Having a disinterested, apathetic board is a problem in some buildings, though a board that oversteps the boundaries of its power or invades the privacy of residents also can cause hassles. But an informed board should be less apt to go beyond its authority and less likely to cause trouble for the community, due to having an informed perspective.
All residents of co-ops and condos should know about the legal and ethical boundaries under which boards operate, since understanding those parameters will help board members to know when to exercise caution, consult their professionals, and more. Not comprehending the limits of the board’s power, though, can lead to troubles, and even unnecessary lawsuits. Generally speaking, a co-op board is the governing body of a corporate entity which owns the property and is landlord. A condo board is in charge of management of common areas of the building, like hallways and recreational areas.
The extent of a board’s fiduciary duty is laid out in individual New England state’s laws, and all New England dwelling board members should check their respective state laws for specific details on requirements. Section 11 Chapter 183A of the Massachusetts General Law Chapter lists board requirements, Steven Reilly Jr., an attorney with Springfield, Massachusetts-based Reilly Associates, explains.

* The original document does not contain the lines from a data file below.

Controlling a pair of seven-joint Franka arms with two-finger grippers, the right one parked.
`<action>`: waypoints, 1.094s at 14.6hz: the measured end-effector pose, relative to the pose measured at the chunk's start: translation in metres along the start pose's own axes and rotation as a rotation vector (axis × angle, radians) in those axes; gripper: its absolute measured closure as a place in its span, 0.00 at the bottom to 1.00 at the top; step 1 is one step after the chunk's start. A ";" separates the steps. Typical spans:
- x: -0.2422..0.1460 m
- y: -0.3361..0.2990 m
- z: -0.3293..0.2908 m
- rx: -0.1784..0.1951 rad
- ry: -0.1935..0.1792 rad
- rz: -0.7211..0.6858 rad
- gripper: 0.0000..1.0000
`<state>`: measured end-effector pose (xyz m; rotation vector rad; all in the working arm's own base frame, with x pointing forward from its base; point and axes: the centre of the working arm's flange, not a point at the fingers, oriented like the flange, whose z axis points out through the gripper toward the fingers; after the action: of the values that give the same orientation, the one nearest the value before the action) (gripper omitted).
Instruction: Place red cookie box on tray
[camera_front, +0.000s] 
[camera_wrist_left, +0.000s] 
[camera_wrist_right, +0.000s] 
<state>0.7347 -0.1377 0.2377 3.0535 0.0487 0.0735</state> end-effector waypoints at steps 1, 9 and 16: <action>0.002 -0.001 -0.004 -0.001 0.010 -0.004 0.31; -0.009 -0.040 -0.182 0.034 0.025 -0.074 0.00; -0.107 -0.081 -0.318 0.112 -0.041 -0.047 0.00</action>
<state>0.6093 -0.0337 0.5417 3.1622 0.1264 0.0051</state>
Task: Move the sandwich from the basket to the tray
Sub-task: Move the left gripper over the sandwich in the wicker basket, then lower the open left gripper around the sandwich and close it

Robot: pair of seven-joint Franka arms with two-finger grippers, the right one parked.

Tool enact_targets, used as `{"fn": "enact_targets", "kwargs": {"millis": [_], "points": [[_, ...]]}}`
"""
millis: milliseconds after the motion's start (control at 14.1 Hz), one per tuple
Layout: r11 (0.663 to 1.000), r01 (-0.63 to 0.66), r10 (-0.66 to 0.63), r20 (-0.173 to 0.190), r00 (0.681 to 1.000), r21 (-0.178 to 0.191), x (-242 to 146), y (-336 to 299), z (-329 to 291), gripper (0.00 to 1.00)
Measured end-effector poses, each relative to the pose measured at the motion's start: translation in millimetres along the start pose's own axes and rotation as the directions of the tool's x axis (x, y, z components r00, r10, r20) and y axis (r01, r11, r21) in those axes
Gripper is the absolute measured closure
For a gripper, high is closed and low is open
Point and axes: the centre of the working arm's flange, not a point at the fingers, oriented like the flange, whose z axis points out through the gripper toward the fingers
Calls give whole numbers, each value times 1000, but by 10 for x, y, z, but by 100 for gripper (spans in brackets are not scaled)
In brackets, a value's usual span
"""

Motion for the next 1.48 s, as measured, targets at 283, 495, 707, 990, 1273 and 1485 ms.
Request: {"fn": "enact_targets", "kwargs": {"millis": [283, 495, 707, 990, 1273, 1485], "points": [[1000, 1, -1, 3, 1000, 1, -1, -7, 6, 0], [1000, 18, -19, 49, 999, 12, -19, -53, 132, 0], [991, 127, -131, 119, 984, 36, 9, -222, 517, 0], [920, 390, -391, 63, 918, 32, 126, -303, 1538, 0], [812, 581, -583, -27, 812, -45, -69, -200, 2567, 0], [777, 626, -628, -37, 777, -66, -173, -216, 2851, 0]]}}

“[Board powers] are set forth either in the statute Chapter 183A or under the constituent documents of a condominium. Chapter 183A sets a general framework and the details are usually contained in the condo documents,” he explains.
Chapter 183A dictates that boards must maintain common areas and facilities, repairing and replacing when need be, enlist personnel, collect fees for common expenses, create a method of amending rules and regulations, and establish rules and requirements regarding how units and common areas and facilities are used and maintained.